Try it: List each line of the data in which the string "black" appears.

--

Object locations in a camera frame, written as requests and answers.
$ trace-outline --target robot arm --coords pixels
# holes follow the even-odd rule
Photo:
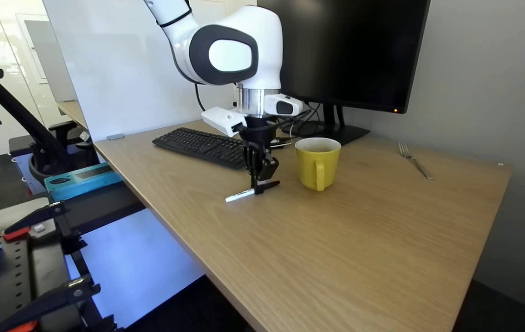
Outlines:
[[[200,25],[186,0],[145,3],[163,29],[175,66],[186,79],[208,84],[237,82],[239,110],[248,115],[300,112],[296,99],[274,93],[280,88],[281,23],[272,10],[245,5],[224,19]]]

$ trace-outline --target black monitor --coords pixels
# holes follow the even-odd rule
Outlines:
[[[281,19],[281,91],[322,102],[324,121],[298,125],[300,136],[348,141],[364,134],[344,125],[342,104],[407,110],[429,0],[257,0],[257,5]]]

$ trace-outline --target black keyboard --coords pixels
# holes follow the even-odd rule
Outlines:
[[[178,126],[152,139],[156,147],[169,149],[193,158],[208,160],[219,165],[241,169],[243,160],[243,139]]]

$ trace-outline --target desk surface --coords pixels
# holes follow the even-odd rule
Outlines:
[[[81,106],[77,102],[77,99],[70,99],[70,101],[58,101],[57,106],[60,108],[60,112],[64,112],[66,115],[70,115],[73,121],[77,121],[82,126],[88,126],[84,123]]]
[[[224,202],[248,174],[156,149],[162,132],[97,149],[259,329],[451,329],[510,176],[412,149],[425,180],[368,134],[324,193],[298,184],[283,149],[280,185]]]

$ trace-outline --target yellow cup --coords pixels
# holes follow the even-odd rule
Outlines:
[[[294,143],[300,182],[315,191],[324,191],[335,180],[340,143],[331,138],[313,136]]]

--

Answer for the task:
$ trace-outline --target black monitor --coords pixels
$ trace-outline --target black keyboard --coords pixels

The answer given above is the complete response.